◆ ACTIVITY
Every record below should be transcribed exactly. Omit the images.

== == ==

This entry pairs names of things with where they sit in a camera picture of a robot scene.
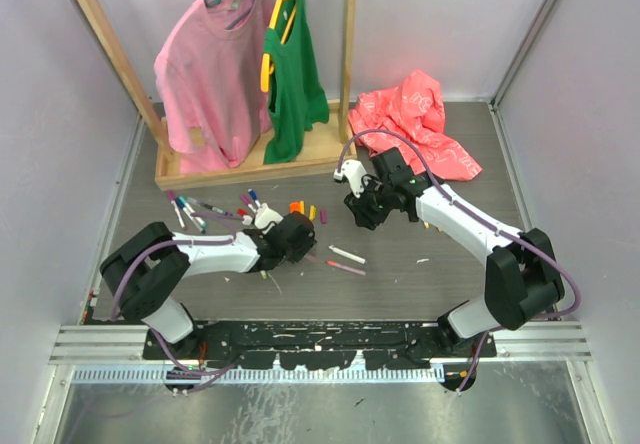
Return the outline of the grey capped white marker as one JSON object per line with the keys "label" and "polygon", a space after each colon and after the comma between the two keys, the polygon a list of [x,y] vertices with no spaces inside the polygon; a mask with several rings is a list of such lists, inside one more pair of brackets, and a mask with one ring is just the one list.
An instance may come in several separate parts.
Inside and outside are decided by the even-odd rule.
{"label": "grey capped white marker", "polygon": [[342,257],[344,257],[346,259],[349,259],[349,260],[351,260],[353,262],[356,262],[358,264],[364,265],[367,262],[367,260],[365,258],[363,258],[361,256],[358,256],[358,255],[356,255],[354,253],[351,253],[349,251],[343,250],[341,248],[338,248],[338,247],[336,247],[334,245],[329,245],[328,249],[331,250],[333,253],[335,253],[335,254],[337,254],[339,256],[342,256]]}

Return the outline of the pink pen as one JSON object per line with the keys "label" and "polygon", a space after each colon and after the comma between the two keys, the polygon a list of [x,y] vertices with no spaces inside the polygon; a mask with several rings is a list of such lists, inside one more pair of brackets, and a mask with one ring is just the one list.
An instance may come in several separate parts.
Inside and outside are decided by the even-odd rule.
{"label": "pink pen", "polygon": [[360,275],[360,276],[365,276],[367,274],[365,270],[357,269],[357,268],[354,268],[352,266],[348,266],[348,265],[345,265],[345,264],[342,264],[342,263],[339,263],[339,262],[335,262],[335,261],[332,261],[332,260],[326,260],[325,262],[326,262],[327,265],[329,265],[329,266],[331,266],[333,268],[336,268],[336,269],[340,269],[340,270],[345,271],[345,272],[349,272],[349,273]]}

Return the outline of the orange highlighter cap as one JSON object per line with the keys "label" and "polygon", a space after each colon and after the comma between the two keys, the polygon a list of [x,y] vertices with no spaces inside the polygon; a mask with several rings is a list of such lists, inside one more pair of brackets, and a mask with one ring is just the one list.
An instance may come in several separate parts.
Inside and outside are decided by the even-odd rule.
{"label": "orange highlighter cap", "polygon": [[291,202],[289,204],[289,211],[290,212],[299,212],[299,213],[303,213],[302,210],[302,206],[301,206],[302,202],[301,201],[294,201]]}

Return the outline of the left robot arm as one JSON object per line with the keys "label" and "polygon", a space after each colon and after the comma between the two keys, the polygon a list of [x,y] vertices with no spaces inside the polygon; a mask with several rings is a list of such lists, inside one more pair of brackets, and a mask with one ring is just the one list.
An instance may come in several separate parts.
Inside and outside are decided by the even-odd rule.
{"label": "left robot arm", "polygon": [[153,222],[112,252],[100,273],[113,296],[111,320],[141,321],[164,339],[178,360],[194,357],[200,336],[186,308],[172,298],[186,277],[271,271],[297,263],[316,244],[313,223],[299,212],[284,216],[266,207],[252,226],[231,235],[174,233]]}

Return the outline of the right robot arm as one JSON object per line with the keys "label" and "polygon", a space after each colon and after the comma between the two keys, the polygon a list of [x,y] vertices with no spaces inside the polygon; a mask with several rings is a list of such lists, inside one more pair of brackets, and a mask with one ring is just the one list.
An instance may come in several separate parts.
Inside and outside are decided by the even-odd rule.
{"label": "right robot arm", "polygon": [[444,231],[474,256],[484,269],[484,290],[437,320],[444,354],[459,358],[474,337],[494,328],[517,330],[565,295],[561,273],[547,234],[508,226],[458,196],[430,171],[417,174],[399,149],[375,156],[373,173],[356,159],[341,161],[334,179],[347,183],[344,199],[357,226],[369,230],[398,210],[412,222]]}

== == ==

◆ TASK OUTPUT
This entry pairs names of things with where they sit in a camera picture of a robot scene.
Return the outline of the grey capped white marker as one JSON object per line with the keys "label" and "polygon", a space after each colon and after the comma between the two keys, the polygon a list of [x,y] vertices with no spaces inside the polygon; a mask with several rings is a list of such lists, inside one more pair of brackets, and a mask with one ring is just the one list.
An instance may come in several separate parts.
Inside and outside are decided by the even-odd rule.
{"label": "grey capped white marker", "polygon": [[342,257],[344,257],[346,259],[349,259],[349,260],[351,260],[353,262],[356,262],[358,264],[364,265],[367,262],[367,260],[365,258],[363,258],[361,256],[358,256],[358,255],[356,255],[354,253],[351,253],[349,251],[343,250],[341,248],[338,248],[338,247],[336,247],[334,245],[329,245],[328,249],[331,250],[333,253],[335,253],[335,254],[337,254],[339,256],[342,256]]}

Return the outline of the pink pen as one JSON object per line with the keys "label" and "polygon", a space after each colon and after the comma between the two keys, the polygon a list of [x,y] vertices with no spaces inside the polygon; a mask with several rings is a list of such lists, inside one more pair of brackets, and a mask with one ring is just the one list.
An instance may come in several separate parts.
Inside and outside are decided by the even-odd rule.
{"label": "pink pen", "polygon": [[360,275],[360,276],[365,276],[367,274],[365,270],[357,269],[357,268],[354,268],[352,266],[348,266],[348,265],[345,265],[345,264],[342,264],[342,263],[339,263],[339,262],[335,262],[335,261],[332,261],[332,260],[326,260],[325,262],[326,262],[327,265],[329,265],[329,266],[331,266],[333,268],[336,268],[336,269],[340,269],[340,270],[345,271],[345,272],[349,272],[349,273]]}

Return the outline of the orange highlighter cap as one JSON object per line with the keys "label" and "polygon", a space after each colon and after the comma between the two keys, the polygon a list of [x,y] vertices with no spaces inside the polygon; a mask with several rings is a list of such lists, inside one more pair of brackets, and a mask with one ring is just the one list.
An instance may come in several separate parts.
Inside and outside are decided by the even-odd rule.
{"label": "orange highlighter cap", "polygon": [[291,202],[289,204],[289,211],[290,212],[299,212],[299,213],[303,213],[302,210],[302,206],[301,206],[302,202],[301,201],[294,201]]}

Return the outline of the left robot arm as one JSON object per line with the keys "label" and "polygon", a space after each colon and after the comma between the two keys, the polygon a list of [x,y] vertices with no spaces inside the polygon; a mask with several rings is a list of such lists, inside one more pair of brackets, and a mask with one ring is just the one list.
An instance may come in several separate parts.
Inside and outside are decided by the even-odd rule.
{"label": "left robot arm", "polygon": [[153,222],[112,252],[100,273],[113,296],[111,320],[141,321],[164,339],[178,360],[194,357],[200,336],[186,308],[172,298],[186,277],[271,271],[297,263],[316,244],[313,223],[299,212],[284,216],[266,207],[252,226],[231,235],[174,233]]}

Return the outline of the right robot arm as one JSON object per line with the keys "label" and "polygon", a space after each colon and after the comma between the two keys, the polygon a list of [x,y] vertices with no spaces inside the polygon; a mask with several rings is a list of such lists, inside one more pair of brackets, and a mask with one ring is just the one list.
An instance may come in several separate parts.
Inside and outside are decided by the even-odd rule.
{"label": "right robot arm", "polygon": [[444,231],[474,256],[484,269],[484,290],[437,320],[444,354],[459,358],[474,337],[494,328],[517,330],[565,295],[561,273],[547,234],[508,226],[458,196],[430,171],[417,174],[399,149],[375,156],[373,173],[356,159],[341,161],[334,179],[347,183],[344,199],[357,226],[369,230],[398,210],[412,222]]}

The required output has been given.